Background: In chicken, loss of TALPID3 results in non-functional cilia and short-rib polydactyly syndrome. This phenotype is caused by a frameshift mutation in the chicken ortholog of the human KIAA0586 gene, which encodes a novel coiled-coil domain protein essential for primary ciliogenesis, suggesting that KIAA0586 can be associated with ciliopathy in human beings.
Methods: In our patients with ciliopathy (http://www.clinicaltrials.gov: NCT00068224), we have collected extensive clinical and neuroimaging data from affected individuals, and performed whole exome sequencing on DNA from affected individuals and their parents. We analysed gene expression on fibroblast cell line, and determined the effect of gene mutation on ciliogenesis in cells derived from patients.
Results: We identified biallelic mutations in the human TALPID3 ortholog, KIAA0586, in six children with findings of overlapping Jeune and Joubert syndromes. Fibroblasts cultured from one of the patients with Jeune-Joubert syndrome exhibited more severe cilia defects than fibroblasts from patients with only Joubert syndrome; this difference was reflected in KIAA0586 RNA expression levels. Rescue of the cilia defect with full-length wild type KIAA0586 indicated a causal link between cilia formation and KIAA0586 function.

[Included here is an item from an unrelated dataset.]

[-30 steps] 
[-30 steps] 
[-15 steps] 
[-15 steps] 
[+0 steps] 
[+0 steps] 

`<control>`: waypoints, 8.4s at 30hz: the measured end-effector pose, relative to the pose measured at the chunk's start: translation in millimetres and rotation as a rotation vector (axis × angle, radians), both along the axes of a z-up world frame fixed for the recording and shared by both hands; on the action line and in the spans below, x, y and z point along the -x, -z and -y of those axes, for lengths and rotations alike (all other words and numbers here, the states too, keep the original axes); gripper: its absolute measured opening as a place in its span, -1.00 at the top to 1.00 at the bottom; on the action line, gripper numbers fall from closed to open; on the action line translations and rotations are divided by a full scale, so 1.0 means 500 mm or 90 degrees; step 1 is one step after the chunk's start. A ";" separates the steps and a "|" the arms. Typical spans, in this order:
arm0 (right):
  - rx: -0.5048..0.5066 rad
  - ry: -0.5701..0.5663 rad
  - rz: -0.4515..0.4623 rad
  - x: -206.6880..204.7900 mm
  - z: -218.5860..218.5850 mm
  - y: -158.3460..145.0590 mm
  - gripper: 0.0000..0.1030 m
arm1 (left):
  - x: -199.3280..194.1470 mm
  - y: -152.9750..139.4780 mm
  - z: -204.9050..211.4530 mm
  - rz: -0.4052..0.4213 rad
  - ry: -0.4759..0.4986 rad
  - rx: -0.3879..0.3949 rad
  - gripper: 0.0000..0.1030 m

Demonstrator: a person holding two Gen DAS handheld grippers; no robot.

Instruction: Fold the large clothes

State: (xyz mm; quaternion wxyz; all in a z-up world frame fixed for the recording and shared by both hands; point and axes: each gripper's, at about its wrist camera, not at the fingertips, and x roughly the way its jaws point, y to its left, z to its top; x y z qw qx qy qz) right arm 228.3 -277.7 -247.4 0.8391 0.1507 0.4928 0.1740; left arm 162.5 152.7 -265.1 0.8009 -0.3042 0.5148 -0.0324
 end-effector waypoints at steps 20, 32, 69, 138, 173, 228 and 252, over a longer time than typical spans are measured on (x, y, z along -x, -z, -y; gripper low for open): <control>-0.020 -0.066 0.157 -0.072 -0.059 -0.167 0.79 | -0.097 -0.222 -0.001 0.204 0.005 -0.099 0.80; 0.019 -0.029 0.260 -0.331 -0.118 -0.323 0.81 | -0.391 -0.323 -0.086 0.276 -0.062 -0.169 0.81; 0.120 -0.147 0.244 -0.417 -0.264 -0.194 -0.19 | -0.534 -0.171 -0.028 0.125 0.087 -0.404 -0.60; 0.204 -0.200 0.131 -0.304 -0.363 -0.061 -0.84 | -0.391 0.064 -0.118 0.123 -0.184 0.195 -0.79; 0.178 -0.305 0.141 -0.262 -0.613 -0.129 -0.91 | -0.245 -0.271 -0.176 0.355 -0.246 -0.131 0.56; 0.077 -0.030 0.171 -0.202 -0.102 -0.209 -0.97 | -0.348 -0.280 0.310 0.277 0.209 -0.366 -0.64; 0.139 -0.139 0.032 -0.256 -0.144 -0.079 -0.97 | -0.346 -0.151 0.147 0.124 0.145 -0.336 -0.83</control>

Conclusions: Our results show that biallelic deleterious mutations in KIAA0586 lead to Joubert syndrome with or without Jeune asphyxiating thoracic dystrophy. Furthermore, our results confirm that KIAA0586/TALPID3 is essential in cilia formation in human beings, expand the KIAA0586 phenotype to include features of Jeune syndrome and provide a pathogenetic connection between Joubert and Jeune syndromes, based on aberrant ciliogenesis.
Keywords: Clinical genetics; Developmental; ciliopathy; small thorax; whole exome sequencing.